Mike Leigh is a maverick British independent who, for nearly 30 years, has been producing eccentric, unique, and almost uncategorizable works. Though his career dates back to 1971, with a film called Bleak Moments, Leigh has worked in obscurity for most of that time, coming to the attention of an international audience only with his recent productions of Naked, Secrets and Lies, Career Girls, and Topsy-Turvy.
Working in a similar way to that of Robert Altman, John Cassavetes, and Tom Noonan, Leigh begins with a small group of actors around whom he builds his films during months of private rehearsal. There is no script at the start. It is written as he goes along.
The films–which include Abigail’s Party, Meantime, Home Sweet Home, High Hopes, and Life is Sweet–are brilliant, outrageous, iconoclastic–and hilarious. Leigh's work has been both ridiculed by some and celebrated by others as among the greatest filmmaking of the twentieth century.
This study argues, among other things, that part of the misunderstanding of Leigh's work has been the result of misclassifying him as a British "realist" in the tradition of Osborne and Loach, when in fact his films are far stranger and more artistically daring.

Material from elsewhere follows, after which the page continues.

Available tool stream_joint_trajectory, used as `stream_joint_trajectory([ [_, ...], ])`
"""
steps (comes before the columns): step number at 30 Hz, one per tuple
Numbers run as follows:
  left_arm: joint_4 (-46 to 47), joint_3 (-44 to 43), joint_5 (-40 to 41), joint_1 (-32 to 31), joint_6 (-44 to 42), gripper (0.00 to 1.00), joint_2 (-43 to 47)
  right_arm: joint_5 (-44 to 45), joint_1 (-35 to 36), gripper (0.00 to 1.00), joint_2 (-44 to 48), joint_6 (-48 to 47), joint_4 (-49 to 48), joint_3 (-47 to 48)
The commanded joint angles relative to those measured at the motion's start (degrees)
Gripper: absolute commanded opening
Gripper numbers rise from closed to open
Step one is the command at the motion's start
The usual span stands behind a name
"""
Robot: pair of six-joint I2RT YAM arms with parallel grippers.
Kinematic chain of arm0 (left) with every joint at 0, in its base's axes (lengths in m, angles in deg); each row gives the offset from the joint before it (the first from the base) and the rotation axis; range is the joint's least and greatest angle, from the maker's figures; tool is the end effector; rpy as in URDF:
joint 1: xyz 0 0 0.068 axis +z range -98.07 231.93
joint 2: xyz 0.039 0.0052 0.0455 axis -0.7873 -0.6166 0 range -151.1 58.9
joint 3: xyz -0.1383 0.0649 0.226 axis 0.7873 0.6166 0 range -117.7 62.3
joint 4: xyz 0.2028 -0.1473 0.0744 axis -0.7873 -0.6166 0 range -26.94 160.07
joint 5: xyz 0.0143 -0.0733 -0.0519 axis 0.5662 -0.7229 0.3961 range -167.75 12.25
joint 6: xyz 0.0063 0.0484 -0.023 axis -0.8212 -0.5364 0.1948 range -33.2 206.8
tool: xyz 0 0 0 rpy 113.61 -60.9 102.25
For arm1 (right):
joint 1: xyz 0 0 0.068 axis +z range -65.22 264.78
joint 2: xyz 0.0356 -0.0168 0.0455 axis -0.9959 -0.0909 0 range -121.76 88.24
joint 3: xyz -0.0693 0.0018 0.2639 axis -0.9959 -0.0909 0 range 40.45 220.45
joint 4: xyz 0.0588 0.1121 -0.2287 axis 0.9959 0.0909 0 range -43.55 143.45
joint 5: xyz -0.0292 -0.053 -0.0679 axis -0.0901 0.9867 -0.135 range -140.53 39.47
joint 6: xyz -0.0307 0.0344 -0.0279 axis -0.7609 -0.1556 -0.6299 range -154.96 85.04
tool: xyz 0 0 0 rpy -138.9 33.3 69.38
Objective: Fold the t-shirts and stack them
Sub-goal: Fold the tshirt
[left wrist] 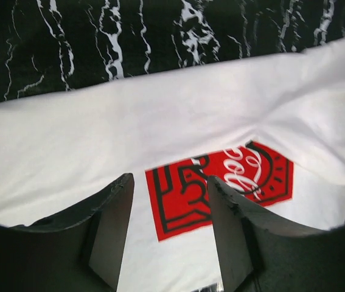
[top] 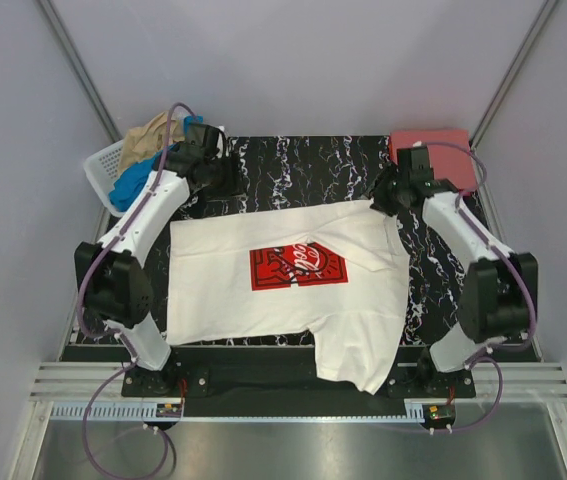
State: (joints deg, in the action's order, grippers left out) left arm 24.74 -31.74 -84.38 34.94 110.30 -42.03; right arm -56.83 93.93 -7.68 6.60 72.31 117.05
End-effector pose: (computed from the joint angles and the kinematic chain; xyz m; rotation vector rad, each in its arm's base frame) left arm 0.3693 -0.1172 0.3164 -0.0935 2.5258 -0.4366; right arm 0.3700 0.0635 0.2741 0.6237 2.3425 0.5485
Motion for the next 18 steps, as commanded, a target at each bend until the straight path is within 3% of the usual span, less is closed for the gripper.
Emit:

The Films of Mike Leigh: Embracing the World makes the case for regarding Leigh as one of the great artists of the century.
This is the first comprehensive critical appreciation of Leigh's work ever written, and it offers insights not only into this unusual filmmaker's strange and often baffling movies, but into film itself as a way of knowing and understanding the world. This book offers nothing less than a radically new way of understanding both life and art.